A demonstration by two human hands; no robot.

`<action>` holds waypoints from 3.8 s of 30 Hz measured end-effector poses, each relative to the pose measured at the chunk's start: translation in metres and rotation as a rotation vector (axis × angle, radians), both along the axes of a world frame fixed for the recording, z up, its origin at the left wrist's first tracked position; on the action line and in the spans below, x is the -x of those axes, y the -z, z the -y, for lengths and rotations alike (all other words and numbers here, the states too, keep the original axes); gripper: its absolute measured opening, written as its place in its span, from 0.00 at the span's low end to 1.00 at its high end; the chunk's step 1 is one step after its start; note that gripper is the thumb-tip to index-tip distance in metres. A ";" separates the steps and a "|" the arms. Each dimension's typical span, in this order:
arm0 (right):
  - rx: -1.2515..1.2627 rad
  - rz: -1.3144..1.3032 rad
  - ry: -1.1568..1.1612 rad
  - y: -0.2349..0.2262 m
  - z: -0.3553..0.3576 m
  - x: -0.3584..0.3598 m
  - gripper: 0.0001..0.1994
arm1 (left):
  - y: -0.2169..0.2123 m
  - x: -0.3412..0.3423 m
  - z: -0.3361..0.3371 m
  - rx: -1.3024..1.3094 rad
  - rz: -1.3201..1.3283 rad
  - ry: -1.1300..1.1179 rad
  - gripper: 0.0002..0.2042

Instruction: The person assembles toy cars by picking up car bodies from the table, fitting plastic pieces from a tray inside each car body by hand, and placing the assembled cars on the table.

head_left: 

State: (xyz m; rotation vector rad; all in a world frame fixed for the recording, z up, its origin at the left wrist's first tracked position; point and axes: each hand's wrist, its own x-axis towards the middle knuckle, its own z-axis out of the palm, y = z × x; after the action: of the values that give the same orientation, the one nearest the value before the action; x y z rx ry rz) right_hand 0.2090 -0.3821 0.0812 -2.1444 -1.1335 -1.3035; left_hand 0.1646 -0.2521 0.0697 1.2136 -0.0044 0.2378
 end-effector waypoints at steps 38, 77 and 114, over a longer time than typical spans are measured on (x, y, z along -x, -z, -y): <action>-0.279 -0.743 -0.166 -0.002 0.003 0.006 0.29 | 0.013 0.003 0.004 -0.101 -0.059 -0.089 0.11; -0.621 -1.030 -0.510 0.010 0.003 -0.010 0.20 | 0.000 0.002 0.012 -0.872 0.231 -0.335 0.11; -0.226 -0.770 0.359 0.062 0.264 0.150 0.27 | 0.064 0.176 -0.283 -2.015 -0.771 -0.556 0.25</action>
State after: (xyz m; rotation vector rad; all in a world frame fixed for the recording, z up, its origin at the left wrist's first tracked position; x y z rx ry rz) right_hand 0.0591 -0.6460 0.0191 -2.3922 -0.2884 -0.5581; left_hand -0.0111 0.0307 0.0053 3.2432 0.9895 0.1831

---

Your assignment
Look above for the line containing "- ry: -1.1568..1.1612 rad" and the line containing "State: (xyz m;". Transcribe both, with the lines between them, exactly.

Reply to the exercise
  - ry: -1.1568..1.1612 rad
  - y: -0.2349..0.2262 m
  - z: -0.3553..0.3576 m
  - x: -0.3584..0.3598 m
  - gripper: 0.0001..0.1994
arm1 (left):
  - y: -0.2169..0.2123 m
  - x: -0.3412..0.3423 m
  - z: -0.3361..0.3371 m
  - rx: -1.3024..1.3094 rad
  - rz: -1.3201..1.3283 rad
  - ry: -1.1300..1.1179 rad
  - gripper: 0.0002..0.2042

Instruction: The person assembles toy cars by picking up car bodies from the table, fitting plastic pieces from a tray inside each car body by hand, and placing the assembled cars on the table.

head_left: 

State: (xyz m; rotation vector rad; all in a world frame fixed for the recording, z up, its origin at the left wrist's first tracked position; point and axes: each hand's wrist, its own x-axis towards the middle knuckle, its own z-axis out of the palm, y = z × x; after the action: of the values that give the same orientation, the one nearest the value before the action; x y z rx ry rz) right_hand 0.2090 -0.3821 0.0812 -2.1444 -1.1335 -1.3035; left_hand 0.1646 -0.2521 0.0697 1.2136 -0.0044 0.2378

This concludes the output.